PROMPT: Every line that contains the word "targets" should be copied from the records below.

THE DATA:
────────────────────────────────────────

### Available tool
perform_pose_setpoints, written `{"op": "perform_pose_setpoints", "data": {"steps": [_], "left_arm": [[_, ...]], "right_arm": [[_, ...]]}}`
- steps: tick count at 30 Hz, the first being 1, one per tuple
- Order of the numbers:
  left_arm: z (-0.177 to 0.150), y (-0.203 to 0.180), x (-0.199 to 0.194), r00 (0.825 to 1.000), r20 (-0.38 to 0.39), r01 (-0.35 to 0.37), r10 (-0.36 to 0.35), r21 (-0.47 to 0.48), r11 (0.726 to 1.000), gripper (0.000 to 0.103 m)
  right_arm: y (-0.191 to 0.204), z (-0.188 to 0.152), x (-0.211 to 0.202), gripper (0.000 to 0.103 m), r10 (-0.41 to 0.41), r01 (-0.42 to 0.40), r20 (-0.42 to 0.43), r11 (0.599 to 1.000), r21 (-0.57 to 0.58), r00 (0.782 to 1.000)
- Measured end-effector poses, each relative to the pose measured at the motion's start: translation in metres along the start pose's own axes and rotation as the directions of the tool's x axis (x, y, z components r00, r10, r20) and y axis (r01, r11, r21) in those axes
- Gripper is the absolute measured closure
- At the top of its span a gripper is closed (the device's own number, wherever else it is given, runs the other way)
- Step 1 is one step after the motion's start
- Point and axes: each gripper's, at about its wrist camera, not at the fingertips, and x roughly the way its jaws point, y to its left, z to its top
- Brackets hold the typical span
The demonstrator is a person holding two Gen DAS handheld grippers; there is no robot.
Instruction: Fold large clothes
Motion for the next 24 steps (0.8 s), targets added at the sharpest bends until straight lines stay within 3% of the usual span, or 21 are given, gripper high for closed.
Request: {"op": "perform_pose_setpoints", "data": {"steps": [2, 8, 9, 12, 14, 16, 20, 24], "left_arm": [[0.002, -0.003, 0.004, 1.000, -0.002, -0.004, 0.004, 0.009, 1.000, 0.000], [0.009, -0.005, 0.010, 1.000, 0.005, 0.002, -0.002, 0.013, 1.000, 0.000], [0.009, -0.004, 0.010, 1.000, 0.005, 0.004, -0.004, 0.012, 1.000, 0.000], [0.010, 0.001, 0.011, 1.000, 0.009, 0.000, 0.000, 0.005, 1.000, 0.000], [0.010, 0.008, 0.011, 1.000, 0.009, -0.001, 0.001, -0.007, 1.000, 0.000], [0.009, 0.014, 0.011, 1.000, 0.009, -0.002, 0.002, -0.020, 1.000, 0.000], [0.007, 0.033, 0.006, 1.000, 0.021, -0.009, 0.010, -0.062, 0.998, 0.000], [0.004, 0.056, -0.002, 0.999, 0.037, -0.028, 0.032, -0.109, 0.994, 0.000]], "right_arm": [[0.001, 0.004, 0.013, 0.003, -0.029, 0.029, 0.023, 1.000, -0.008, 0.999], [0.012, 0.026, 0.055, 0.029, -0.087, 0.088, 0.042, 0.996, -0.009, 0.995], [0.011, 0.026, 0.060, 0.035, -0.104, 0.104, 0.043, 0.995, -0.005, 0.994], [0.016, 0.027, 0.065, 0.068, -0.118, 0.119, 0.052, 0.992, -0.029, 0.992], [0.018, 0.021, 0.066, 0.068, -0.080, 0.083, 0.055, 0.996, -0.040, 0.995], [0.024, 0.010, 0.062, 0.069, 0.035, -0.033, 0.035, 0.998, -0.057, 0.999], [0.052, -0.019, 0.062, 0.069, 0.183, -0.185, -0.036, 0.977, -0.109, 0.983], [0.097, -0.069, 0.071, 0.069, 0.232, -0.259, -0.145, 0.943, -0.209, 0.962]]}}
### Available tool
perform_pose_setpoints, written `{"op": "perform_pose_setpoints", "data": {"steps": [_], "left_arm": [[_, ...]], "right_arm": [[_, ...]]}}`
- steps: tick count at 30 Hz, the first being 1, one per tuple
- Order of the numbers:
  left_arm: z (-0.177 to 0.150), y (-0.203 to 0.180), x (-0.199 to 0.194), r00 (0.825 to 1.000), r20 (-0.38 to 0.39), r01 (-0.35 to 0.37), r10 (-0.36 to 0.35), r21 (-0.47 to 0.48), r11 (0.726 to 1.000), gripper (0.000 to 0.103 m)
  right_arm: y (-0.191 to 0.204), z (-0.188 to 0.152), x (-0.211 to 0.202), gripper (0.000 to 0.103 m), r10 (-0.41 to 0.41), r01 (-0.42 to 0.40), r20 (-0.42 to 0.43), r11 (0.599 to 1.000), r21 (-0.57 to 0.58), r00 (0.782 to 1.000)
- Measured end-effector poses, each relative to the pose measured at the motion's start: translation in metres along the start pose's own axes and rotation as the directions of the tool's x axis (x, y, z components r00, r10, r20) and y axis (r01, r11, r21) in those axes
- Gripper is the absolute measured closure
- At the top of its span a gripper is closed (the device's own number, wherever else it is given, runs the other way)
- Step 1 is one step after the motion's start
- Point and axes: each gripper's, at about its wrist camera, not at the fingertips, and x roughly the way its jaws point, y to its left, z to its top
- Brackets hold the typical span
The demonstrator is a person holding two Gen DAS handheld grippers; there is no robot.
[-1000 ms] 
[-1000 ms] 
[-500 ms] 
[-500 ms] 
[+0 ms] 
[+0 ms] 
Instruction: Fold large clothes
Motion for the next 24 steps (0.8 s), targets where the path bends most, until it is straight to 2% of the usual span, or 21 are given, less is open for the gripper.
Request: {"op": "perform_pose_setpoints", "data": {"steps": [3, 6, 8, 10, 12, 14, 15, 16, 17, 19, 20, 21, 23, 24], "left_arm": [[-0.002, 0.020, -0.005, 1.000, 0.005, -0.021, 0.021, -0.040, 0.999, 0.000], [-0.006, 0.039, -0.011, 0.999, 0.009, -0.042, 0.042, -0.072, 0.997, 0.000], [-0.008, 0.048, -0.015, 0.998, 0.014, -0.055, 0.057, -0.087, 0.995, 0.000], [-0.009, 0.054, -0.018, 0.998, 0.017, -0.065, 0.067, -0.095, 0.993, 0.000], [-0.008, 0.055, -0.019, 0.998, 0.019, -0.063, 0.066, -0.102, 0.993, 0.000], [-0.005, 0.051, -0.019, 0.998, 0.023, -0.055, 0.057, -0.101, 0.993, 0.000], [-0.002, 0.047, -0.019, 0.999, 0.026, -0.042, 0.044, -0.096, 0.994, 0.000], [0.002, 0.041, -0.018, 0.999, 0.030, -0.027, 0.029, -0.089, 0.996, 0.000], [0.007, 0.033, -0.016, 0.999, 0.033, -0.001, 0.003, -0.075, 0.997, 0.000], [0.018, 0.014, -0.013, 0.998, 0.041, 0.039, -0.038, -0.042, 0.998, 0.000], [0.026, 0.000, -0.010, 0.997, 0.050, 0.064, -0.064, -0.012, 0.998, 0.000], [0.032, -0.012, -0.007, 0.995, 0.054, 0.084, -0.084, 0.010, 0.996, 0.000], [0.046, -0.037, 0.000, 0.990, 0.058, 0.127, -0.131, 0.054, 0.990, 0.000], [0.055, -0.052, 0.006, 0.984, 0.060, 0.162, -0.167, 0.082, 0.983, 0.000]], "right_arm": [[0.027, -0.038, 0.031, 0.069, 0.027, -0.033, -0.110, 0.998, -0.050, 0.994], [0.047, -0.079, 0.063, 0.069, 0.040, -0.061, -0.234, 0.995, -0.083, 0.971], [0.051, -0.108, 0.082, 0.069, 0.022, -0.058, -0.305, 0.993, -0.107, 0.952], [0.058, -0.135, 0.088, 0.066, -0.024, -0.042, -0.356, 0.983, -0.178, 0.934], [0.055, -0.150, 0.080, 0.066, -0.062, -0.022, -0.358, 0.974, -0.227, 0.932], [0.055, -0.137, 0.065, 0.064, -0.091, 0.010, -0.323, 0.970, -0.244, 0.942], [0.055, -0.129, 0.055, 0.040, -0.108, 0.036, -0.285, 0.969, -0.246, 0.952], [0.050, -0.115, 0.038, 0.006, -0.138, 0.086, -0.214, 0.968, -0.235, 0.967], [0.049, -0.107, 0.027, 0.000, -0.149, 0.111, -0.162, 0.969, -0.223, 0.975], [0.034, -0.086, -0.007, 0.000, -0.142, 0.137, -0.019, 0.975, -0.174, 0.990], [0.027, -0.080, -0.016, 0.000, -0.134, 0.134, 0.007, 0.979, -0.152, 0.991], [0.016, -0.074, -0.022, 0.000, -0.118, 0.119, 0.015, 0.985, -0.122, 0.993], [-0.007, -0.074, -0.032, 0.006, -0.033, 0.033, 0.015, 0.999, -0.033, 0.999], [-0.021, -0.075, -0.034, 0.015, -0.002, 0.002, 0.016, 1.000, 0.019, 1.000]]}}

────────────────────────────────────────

RESULT FOR THIS EXERCISE:
Motion for the next 24 steps (0.8 s), targets added at the sharpest bends until straight lines stay within 3% of the usual span, or 21 are given, gripper high for closed.
Motion for the next 24 steps (0.8 s), targets where the path bends most, until it is straight to 2% of the usual span, or 21 are given, less is open for the gripper.

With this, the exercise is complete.